▶ _Work to complete_: The answer must consist of every line in the data that contains "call".

════════

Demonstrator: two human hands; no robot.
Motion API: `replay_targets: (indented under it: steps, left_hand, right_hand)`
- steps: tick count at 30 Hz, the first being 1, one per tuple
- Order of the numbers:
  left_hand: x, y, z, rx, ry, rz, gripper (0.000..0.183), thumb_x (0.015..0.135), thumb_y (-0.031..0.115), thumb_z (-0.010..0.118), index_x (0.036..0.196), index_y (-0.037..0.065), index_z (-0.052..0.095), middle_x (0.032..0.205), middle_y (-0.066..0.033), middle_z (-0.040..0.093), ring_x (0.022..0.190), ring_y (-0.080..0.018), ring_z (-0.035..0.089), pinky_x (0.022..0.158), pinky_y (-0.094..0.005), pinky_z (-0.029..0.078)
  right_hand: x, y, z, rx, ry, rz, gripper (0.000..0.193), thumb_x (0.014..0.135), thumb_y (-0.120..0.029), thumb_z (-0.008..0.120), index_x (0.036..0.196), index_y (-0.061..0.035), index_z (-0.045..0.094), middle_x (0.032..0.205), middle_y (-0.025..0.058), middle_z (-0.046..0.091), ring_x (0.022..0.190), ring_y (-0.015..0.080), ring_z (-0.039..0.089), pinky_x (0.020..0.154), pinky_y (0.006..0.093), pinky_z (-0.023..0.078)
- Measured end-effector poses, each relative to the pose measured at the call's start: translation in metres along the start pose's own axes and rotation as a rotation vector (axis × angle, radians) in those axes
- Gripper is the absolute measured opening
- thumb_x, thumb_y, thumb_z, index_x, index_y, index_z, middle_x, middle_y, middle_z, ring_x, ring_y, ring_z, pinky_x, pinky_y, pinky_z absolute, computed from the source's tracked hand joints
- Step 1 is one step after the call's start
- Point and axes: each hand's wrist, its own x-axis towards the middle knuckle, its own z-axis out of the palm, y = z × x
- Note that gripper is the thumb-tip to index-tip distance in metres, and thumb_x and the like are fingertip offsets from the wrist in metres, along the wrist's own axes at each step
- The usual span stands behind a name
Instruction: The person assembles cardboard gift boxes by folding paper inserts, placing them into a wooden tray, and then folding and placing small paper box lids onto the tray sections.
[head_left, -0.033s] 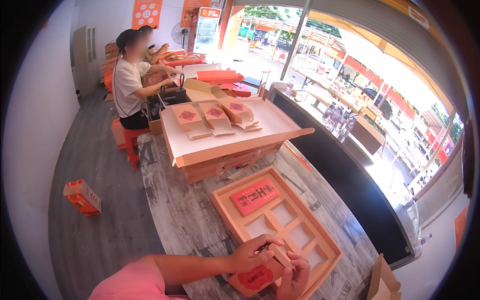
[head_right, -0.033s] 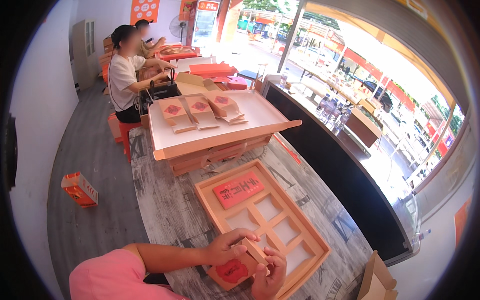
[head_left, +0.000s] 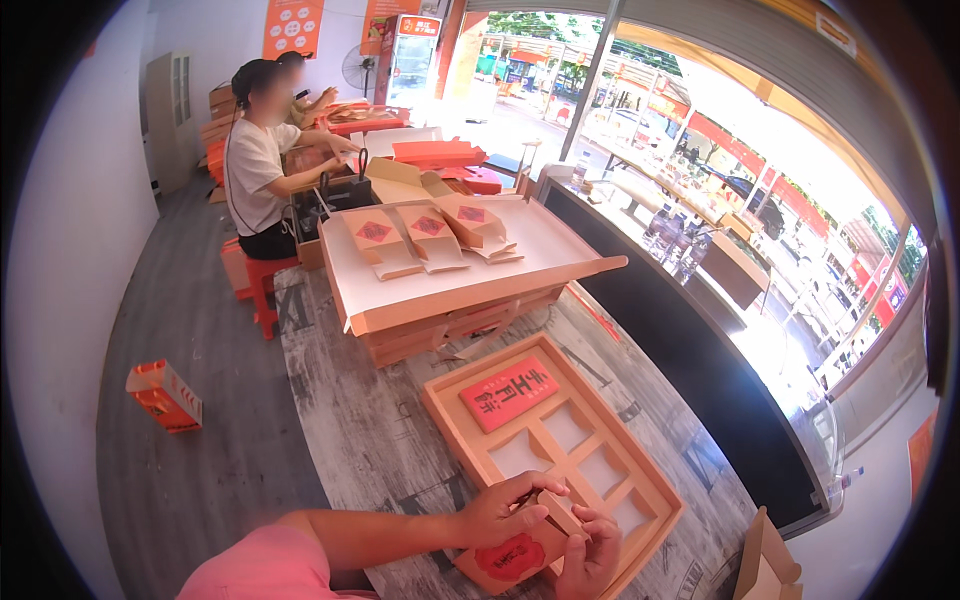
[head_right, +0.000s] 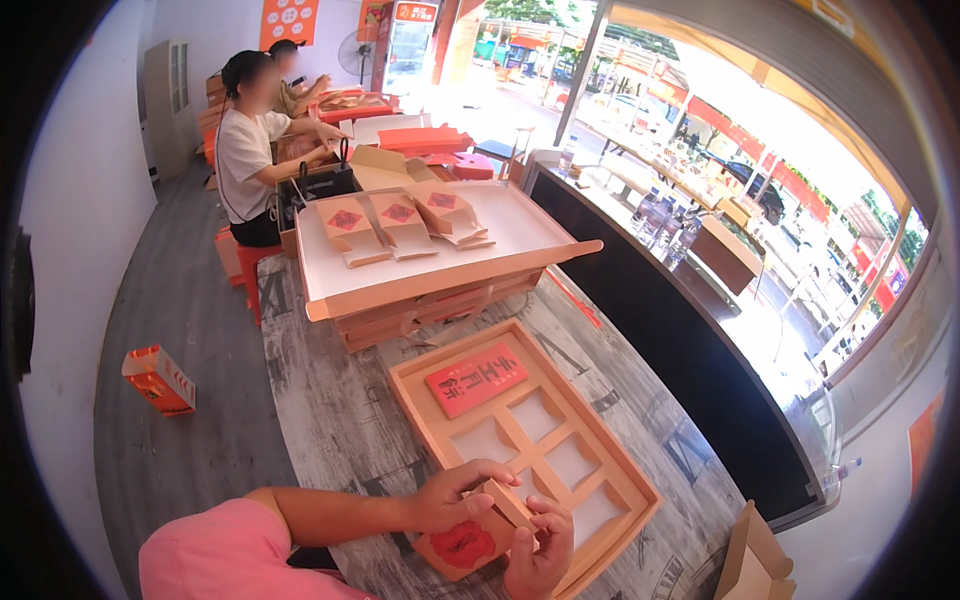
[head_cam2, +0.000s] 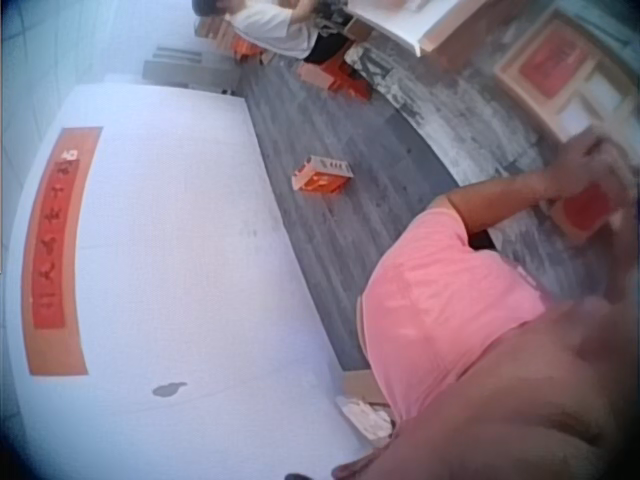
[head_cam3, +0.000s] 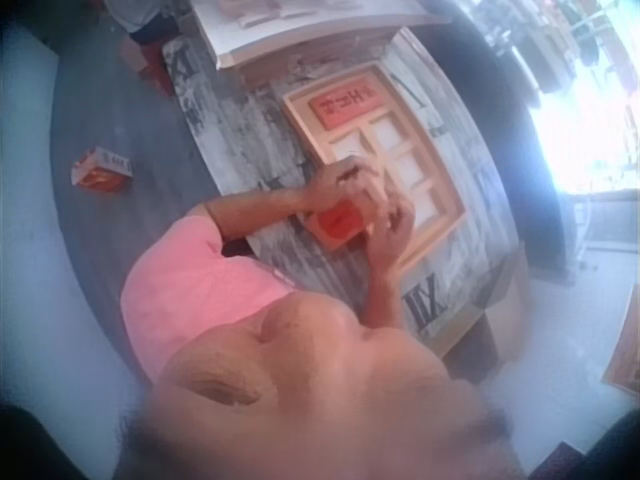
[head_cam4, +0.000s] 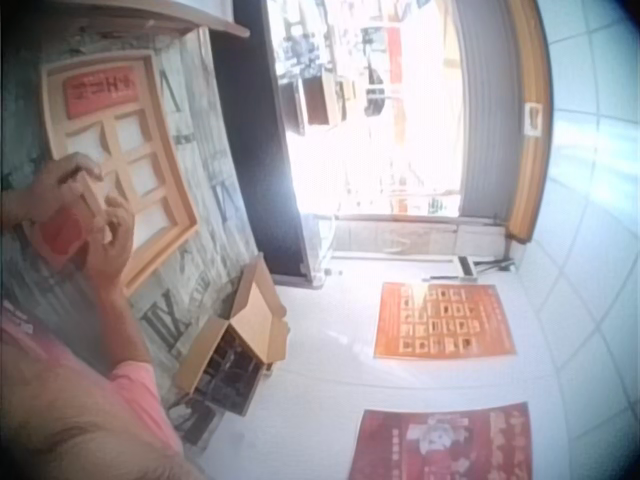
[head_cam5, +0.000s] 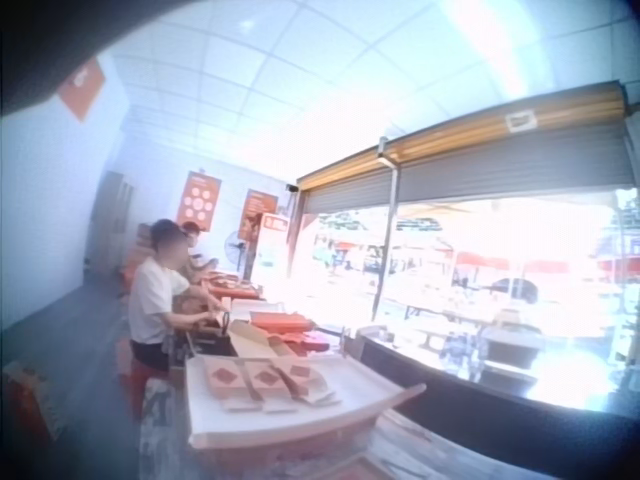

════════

▶ _Output of the exercise_:
- Measured end-effector poses, each relative to the pose measured at the call's start: translation in metres along the start pose's own axes and rotation as a rotation vector (axis × angle, radians) in those axes
- Step 1 is one step after the call's start

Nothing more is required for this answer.